See Object Sync Patterns for Words buffer mechanics.
Object Hierarchy
| Entity | Owns | Notes |
|---|---|---|
| ObjectRoot (root object) | Words buffer, Shadow buffer, NetworkedStringHeap, SubObjects: vector<ObjectId> |
Parent of all children; heap is shared |
| ObjectChild (sub-object #1) | Words buffer, Shadow buffer | Parent: ObjectId points to root; TargetObjectHash: uint32_t for matching |
| ObjectChild (sub-object #2) | Words buffer, Shadow buffer | Same structure as sub-object #1 |
Both ObjectRoot and ObjectChild inherit from Object, so they share the same Words buffer API (Words.Ptr, Words.Length, SetSendUpdates(), SetHasValidData(), etc.).
Key Differences
| Property | ObjectRoot | ObjectChild |
|---|---|---|
Root() |
Returns this |
Returns the parent ObjectRoot* |
StringHeap |
Owns it | Delegates to Root()->StringHeap |
SubObjects |
vector<ObjectId> of children |
N/A |
Parent |
N/A | ObjectId of parent root |
TargetObjectHash |
N/A | uint32_t for matching on remote side |
Owner |
PlayerId |
Inherits from root |
OwnerMode |
Own ObjectOwnerModes |
N/A (inherits root authority) |
ObjectType |
ObjectType::Root |
ObjectType::Child |
ObjectChild Overview
The ObjectChild class extends Object with parent-linking fields.
C++
class ObjectChild final : public Object {
public:
ObjectId Parent{0, 0}; // Parent root's ObjectId
uint32_t TargetObjectHash{0}; // Secondary matching key
// Safe downcast: returns nullptr if obj is not a child
static ObjectChild* Cast(Object* obj);
static const ObjectChild* Cast(const Object* obj);
// Check if an Object is a child
static bool Is(const Object* obj);
// Get parent ID from any Object (returns {0,0} if not a child)

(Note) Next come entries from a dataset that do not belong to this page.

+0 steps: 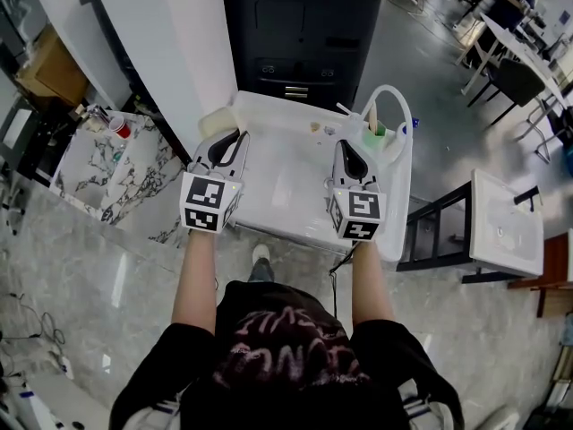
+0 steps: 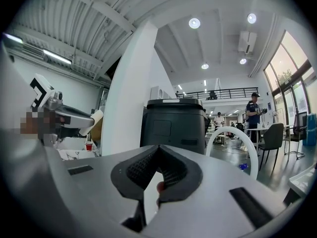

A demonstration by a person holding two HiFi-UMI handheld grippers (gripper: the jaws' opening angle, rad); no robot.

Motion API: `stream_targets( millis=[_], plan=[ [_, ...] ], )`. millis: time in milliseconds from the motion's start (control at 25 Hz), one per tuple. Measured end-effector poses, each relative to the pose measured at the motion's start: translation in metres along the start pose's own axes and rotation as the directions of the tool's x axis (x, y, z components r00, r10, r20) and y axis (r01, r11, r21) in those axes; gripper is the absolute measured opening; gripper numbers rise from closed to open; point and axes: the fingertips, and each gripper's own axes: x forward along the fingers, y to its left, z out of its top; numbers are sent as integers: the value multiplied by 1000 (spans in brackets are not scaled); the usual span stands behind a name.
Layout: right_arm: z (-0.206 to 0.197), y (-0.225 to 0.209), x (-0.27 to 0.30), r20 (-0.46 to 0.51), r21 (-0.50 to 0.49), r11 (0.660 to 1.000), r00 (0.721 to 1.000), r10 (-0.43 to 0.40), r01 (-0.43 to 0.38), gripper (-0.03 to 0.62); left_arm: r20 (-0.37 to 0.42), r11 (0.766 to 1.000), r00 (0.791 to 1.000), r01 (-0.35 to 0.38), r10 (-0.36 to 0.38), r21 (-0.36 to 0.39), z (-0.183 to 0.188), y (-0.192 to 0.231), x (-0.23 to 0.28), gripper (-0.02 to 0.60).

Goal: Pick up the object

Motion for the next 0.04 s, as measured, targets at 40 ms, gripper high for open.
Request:
stream_targets(
  millis=[40],
  plan=[
    [0,1,-1,1,0,1000,1000,1,-1,14,0,1000,1000,-1,1,0,0,-1,-1,40]
  ],
)
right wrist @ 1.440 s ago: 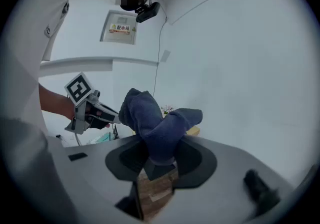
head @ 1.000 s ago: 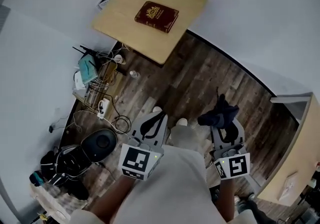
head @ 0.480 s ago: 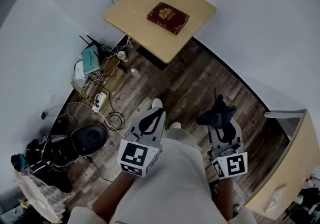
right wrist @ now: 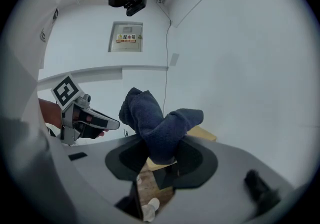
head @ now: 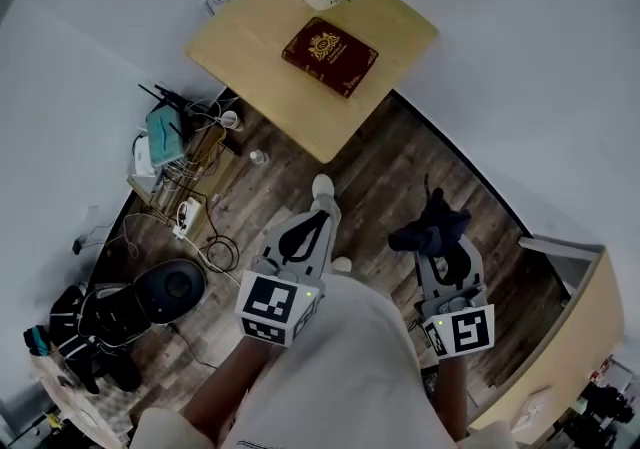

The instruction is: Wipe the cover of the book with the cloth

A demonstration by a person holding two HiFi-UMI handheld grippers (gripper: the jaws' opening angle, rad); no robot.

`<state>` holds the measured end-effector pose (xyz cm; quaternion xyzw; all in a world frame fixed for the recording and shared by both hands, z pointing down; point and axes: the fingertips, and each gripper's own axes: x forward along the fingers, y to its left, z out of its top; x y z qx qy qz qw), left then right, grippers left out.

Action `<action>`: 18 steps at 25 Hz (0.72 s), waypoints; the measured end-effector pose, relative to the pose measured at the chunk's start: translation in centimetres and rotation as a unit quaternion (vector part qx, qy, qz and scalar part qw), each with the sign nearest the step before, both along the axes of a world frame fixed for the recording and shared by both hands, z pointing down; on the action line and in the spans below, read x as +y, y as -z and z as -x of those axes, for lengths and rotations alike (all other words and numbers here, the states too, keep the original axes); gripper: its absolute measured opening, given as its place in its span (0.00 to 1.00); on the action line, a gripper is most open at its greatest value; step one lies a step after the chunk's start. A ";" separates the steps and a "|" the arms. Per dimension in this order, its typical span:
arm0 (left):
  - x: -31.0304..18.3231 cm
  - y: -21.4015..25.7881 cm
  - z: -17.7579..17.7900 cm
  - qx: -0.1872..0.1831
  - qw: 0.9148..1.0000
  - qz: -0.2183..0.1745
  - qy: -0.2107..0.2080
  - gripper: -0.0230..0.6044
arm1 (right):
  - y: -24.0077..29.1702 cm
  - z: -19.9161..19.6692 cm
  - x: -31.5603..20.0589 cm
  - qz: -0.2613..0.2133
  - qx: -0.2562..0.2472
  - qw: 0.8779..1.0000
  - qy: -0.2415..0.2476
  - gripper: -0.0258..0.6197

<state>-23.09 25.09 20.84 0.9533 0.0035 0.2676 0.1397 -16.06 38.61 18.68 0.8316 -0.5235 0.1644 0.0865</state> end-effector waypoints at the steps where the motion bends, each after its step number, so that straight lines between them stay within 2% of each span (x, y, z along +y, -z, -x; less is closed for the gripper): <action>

static ObjectId GetParent(const Object* obj);
// Returns the parent ObjectRoot*
ObjectRoot* Root() override;
};
Authority-Side Creation Flow
Creating a sub-object on the authority side is a three-step process: create, write data, register.
Step 1: CreateSubObject
C++
SharedMode::ObjectChild* CreateChildObject(
SharedMode::Client* client,
SharedMode::ObjectRoot* parent,
size_t userWordCount,
uint64_t typeHash,
uint32_t targetObjectHash)
{
size_t totalWords = userWordCount + SharedMode::Object::ExtraTailWords;
SharedMode::TypeRef typeRef;
typeRef.Hash = typeHash;
typeRef.WordCount = static_cast<uint32_t>(totalWords);
// Get a unique ObjectId for the child
SharedMode::ObjectId childId = client->GetNewObjectId();
SharedMode::ObjectChild* child = client->CreateSubObject(
parent->Id, // parent ObjectId
totalWords, // total words including tail
typeRef, // type reference (hash + word count)
nullptr, // header data (spawn payload)
0, // header length
targetObjectHash, // matching key for remote identification
childId, // child's unique ObjectId
SharedMode::ObjectSpecialFlags::None
);
return child;
}
Step 2: Write Spawn Data to Words
C++
void WriteChildSpawnData(SharedMode::ObjectChild* child,
const int32_t* spawnWords,
int userWordCount)
{
if (!child || !child->Words.IsValid() || !spawnWords) return;
int usable = static_cast<int>(child->Words.Length)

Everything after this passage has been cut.